Introduction: Cancer patients are disproportionately at high risk of developing infections, with a risk of infection about 10 times than that of non cancer patients. Extended Spectrum Beta-Lactamases (ESBLs) enzyme producing gram-negative bacteria have been marked as one of the “serious” threat by the centre for disease control. This enzyme has the ability to hydrolyse the beta-lactam antibiotics and posses a major threat for the immunocompromised and cancer patients. Hence, understanding its prevalence at the grammatical level is important to decide upon the type of drugs to be prescribed.
Aim: To study the prevalence of ESBL genes among the GramNegative Bacteria (GNB) isolated from cancer patients.
Materials and Methods: The present study was a hospitalbased cross-sectional study carried out in Microbiology Division, Malabar Cancer Centre, Thalassery, Kerala, India, from January to March 2021. Microbiological identification of the causative agents was done by staining, culturing and biochemical methods. Screening of the isolates for ESBL was done using Double Disc Synergy Test (DDST). Antibiotic susceptibility testing was carried out using modified Kirby-Bauer disc diffusion method. The ESBL producers were genotypically confirmed through Polymerase Chain Reaction (PCR) and typed accordingly. The data were given as average with standard deviation and analysed using Microsoft Excel.

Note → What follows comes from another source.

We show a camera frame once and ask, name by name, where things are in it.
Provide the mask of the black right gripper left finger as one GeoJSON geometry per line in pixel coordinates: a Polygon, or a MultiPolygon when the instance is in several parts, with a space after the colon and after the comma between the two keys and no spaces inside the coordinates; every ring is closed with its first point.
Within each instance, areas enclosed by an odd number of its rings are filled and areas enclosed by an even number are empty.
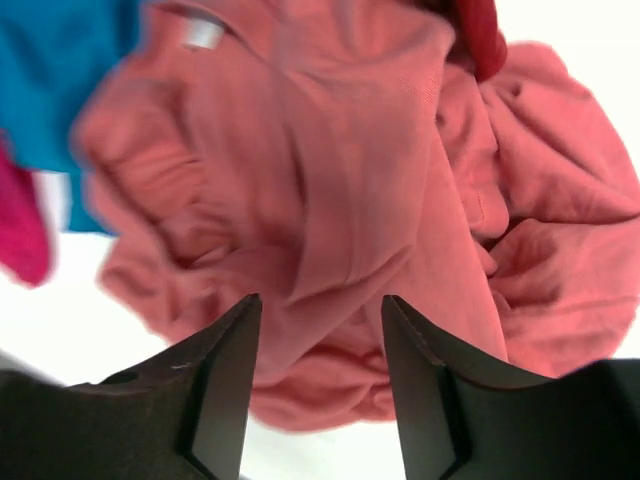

Results: Out of 1,310 specimens, 366 (27.9%) were culture positive. Among the GNB, Escherichia coli (50%) followed by Klebsiella pneumoniae (46.07%), Proteus (1.96%) and Enterobacter cloacae (0.98%) were the predominant isolates. Most of these ESBL producers (Escherichia coli, Klebsiella pneumoniae) were Multidrug Resistant (MDR). However, significant isolates of Escherichia coli (98.03%), Klebsiella pneumoniae (36.1%), Proteus, (50%) and Enterobacter cloacae (100%) were sensitive to immunocompromised. Among 102 ESBL producers, prevalence of blaTEM (67.64%) was highest followed by blaCTX-M (10.78%), blaSHV (14.70%) and blaOXA (18.62%). All of the ESBL producers tested showed the presence of one of four betalactamase encoding genes by PCR. One of the isolate Proteus mirabilis found to be ESBL producer as confirmed by phenotypic methods but lacked ESBL genes.
Conclusion: Higher prevalence of ESBL producing strains warrants stringent measures to tackle the spread of MDR strains. Carbapenems can be considered as the drug of choice against ESBL producers. Highly prevalent blaTEM gene could be considered as potential therapeutical and diagnostic target against the ESBL producing GNBs.